939 F.3d 1088
10th Cir.2019Background
- Robert Holloway, CEO of US Ventures, ran a Ponzi-style futures trading scheme; investors lost millions and the SEC froze accounts in 2007.
- Holloway was federally indicted (four counts wire fraud, one count false tax return); initially represented by Edwin Wall, then by appointed counsel Kevin Murphy shortly before trial.
- Murphy pursued court-ordered competency evaluations (Dr. Bone, Dr. Gardner); Holloway opposed competency inquiries and exchanged hostile emails with counsel; he later retained private counsel days before trial but proceeded to trial with Murphy after the court denied a continuance and counsel’s withdrawal.
- At trial the government presented evidence (including a receiver’s bank-summary testimony) showing at least 363 investors; a jury convicted Holloway on all counts.
- At sentencing the district court applied a six-level Guidelines enhancement under U.S.S.G. § 2B1.1(b)(2)(C) for offenses involving 250+ victims; Holloway was sentenced to 225 months and the Tenth Circuit affirmed on direct appeal.
- Holloway filed a 28 U.S.C. § 2255 motion raising: (1) total breakdown in communication/ineffective assistance of counsel; (2) ineffective assistance for failure to object to 250+ victims enhancement; (3) Brady violation for alleged nondisclosure of receiver documents.

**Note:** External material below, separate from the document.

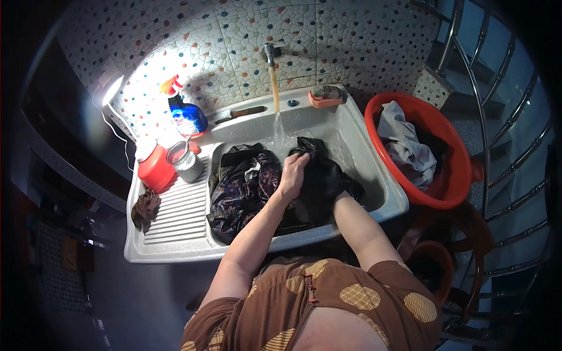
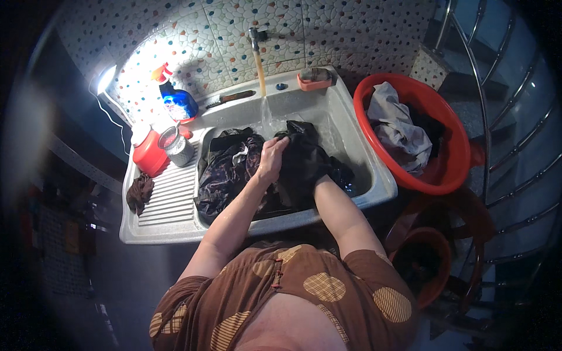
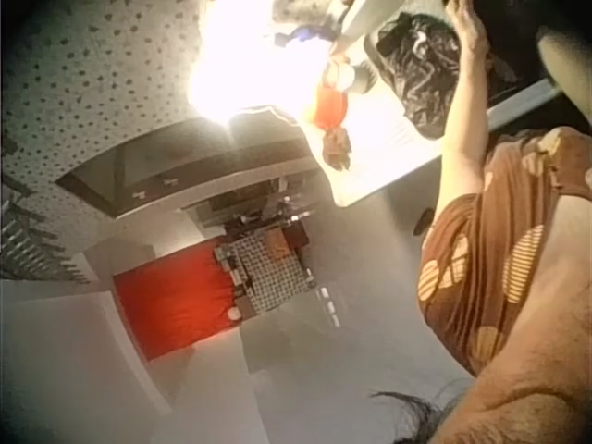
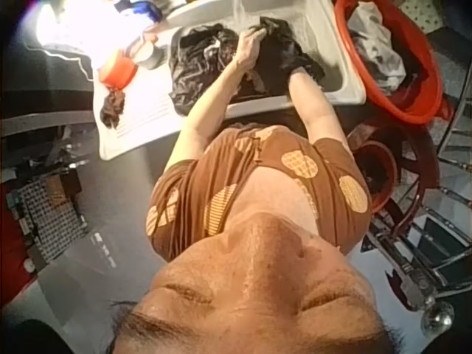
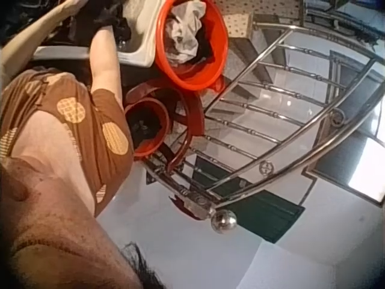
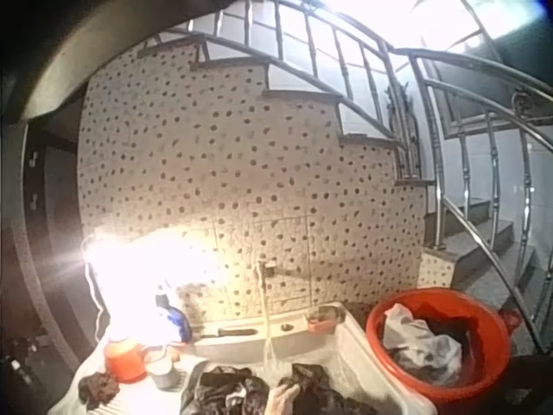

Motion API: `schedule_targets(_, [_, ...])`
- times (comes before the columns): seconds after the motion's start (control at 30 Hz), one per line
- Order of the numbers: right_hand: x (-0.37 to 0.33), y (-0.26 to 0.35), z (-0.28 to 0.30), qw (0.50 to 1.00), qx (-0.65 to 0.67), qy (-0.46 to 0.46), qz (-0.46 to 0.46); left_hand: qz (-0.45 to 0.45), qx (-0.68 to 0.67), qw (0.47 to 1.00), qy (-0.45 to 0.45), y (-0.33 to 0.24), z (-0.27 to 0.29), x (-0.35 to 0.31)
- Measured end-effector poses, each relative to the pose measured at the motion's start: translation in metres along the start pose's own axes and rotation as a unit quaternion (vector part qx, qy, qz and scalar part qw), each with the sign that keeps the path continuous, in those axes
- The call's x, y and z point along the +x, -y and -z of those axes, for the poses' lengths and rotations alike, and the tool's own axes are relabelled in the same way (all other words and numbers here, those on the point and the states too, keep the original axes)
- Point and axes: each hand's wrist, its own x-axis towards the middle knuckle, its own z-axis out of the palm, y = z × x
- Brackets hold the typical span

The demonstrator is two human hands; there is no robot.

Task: Hand washing various items of clothing in a laundry sink and rinsing them in a red basin.

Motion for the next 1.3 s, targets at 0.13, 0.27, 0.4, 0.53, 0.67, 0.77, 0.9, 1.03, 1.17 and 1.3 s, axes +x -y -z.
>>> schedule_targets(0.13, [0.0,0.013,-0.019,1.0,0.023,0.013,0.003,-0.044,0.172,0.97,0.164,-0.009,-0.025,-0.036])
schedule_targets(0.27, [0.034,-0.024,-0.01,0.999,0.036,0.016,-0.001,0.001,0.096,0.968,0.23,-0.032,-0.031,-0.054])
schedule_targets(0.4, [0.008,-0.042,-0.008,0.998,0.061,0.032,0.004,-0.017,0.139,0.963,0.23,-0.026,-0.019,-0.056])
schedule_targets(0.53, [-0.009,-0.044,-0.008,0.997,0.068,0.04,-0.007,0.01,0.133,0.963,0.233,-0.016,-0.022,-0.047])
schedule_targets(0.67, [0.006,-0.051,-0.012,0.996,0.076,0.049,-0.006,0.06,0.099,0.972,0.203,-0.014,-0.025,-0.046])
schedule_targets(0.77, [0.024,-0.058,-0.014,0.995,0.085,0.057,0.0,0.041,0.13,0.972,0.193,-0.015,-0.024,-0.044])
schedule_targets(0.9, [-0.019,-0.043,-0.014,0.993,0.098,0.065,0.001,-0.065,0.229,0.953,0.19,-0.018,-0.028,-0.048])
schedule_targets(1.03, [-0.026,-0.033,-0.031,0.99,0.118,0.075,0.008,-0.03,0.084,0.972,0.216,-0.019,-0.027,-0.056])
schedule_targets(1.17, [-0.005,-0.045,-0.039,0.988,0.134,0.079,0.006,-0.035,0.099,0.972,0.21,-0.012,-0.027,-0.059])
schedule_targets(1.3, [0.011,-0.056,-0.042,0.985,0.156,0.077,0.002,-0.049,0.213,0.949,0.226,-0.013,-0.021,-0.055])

The district court denied relief; the Tenth Circuit granted COA and affirmed.
Issues
| Issue | Holloway's Argument | Government's Argument | Held |
|---|---|---|---|
| Whether a "total breakdown" in communication with appointed counsel deprived Holloway of the Sixth Amendment right to effective assistance | Holloway argued pervasive conflict and minimal meaningful communication with Murphy (emails, competency focus, late notice of retained counsel) warranted a presumption of prejudice | Government argued communications were sufficient, the court adequately inquired, and Holloway substantially contributed to the breakdown | No total breakdown; Romero factors not satisfied; no presumption of prejudice under Cronic |
| Whether counsel was ineffective for failing to object to the 250+ victims Guidelines enhancement | Holloway argued testimony of a few witnesses did not prove 250+ victims by a preponderance and counsel’s failure to object was deficient and prejudicial | Government argued the evidence supported extrapolation, objection was not clearly meritorious, and failing to object could be a reasonable strategic choice | No Strickland relief; counsel’s performance presumed reasonable and tactical; Holloway failed to show deficient performance or prejudice |
| Whether prosecutors violated Brady by not producing receiver documents | Holloway argued the receiver functioned as part of the prosecution team and materials in the receiver’s possession could be favorable/material and were not disclosed | Government/ district court: receiver was an officer of the court and Holloway made no factual showing the receiver’s files contained favorable or material evidence | Brady claim failed: Holloway offered only speculation and did not show favorability or materiality; discovery argument waived |
Key Cases Cited
- Strickland v. Washington, 466 U.S. 668 (establishing deficient-performance and prejudice test for ineffective assistance)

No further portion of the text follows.